Data extract
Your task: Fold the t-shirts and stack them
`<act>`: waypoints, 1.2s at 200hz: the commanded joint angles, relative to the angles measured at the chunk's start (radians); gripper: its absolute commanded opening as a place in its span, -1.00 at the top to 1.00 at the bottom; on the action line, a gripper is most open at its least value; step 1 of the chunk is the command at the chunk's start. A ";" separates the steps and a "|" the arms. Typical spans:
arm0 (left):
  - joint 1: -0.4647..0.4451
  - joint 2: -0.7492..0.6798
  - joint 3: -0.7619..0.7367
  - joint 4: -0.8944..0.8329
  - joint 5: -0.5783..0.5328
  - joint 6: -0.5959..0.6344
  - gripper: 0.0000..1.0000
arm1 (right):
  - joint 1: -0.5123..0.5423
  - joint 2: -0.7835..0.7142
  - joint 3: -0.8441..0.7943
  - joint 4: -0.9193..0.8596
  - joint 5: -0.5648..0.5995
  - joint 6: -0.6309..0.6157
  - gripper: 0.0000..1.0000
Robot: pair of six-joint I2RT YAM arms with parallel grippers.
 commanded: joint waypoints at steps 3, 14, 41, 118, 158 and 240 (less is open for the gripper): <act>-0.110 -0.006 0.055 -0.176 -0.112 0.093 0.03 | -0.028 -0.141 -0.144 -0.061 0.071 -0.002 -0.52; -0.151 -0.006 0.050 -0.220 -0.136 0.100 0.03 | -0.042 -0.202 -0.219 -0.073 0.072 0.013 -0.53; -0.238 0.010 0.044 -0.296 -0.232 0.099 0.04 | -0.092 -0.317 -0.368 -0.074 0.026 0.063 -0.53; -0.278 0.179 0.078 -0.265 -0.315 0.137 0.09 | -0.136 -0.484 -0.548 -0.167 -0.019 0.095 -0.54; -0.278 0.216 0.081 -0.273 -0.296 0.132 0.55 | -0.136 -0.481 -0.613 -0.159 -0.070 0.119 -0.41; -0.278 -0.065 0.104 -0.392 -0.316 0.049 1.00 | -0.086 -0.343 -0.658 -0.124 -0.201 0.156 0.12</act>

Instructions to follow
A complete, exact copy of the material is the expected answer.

Task output
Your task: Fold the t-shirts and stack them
`<act>`: waypoints, 1.2s at 200hz: the commanded joint angles, relative to the angles measured at the chunk's start (radians); gripper: its absolute commanded opening as a place in its span, -1.00 at the top to 1.00 at the bottom; on the action line, a gripper is most open at its least value; step 1 of the chunk is the command at the chunk's start. A ";" separates the steps and a "|" the arms. Typical spans:
arm0 (left):
  - joint 1: -0.4647..0.4451
  - joint 2: -0.7492..0.6798
  - joint 3: -0.7619..0.7367
  - joint 4: -0.8944..0.8329
  - joint 5: -0.5783..0.5328
  - joint 6: -0.5959..0.6344
  - gripper: 0.0000..1.0000
arm1 (right):
  - joint 1: -0.5123..0.5423
  - joint 2: -0.7835..0.7142
  - joint 3: -0.8441..0.7943
  - joint 4: -0.9193..0.8596
  - joint 5: -0.5648..0.5995
  - joint 6: -0.6309..0.6157
  - gripper: 0.0000..1.0000
Robot: pair of six-joint I2RT YAM arms with parallel grippers.
 commanded: joint waypoints at steps 3, 14, 41, 118, 158 and 240 (less is open for the gripper): <act>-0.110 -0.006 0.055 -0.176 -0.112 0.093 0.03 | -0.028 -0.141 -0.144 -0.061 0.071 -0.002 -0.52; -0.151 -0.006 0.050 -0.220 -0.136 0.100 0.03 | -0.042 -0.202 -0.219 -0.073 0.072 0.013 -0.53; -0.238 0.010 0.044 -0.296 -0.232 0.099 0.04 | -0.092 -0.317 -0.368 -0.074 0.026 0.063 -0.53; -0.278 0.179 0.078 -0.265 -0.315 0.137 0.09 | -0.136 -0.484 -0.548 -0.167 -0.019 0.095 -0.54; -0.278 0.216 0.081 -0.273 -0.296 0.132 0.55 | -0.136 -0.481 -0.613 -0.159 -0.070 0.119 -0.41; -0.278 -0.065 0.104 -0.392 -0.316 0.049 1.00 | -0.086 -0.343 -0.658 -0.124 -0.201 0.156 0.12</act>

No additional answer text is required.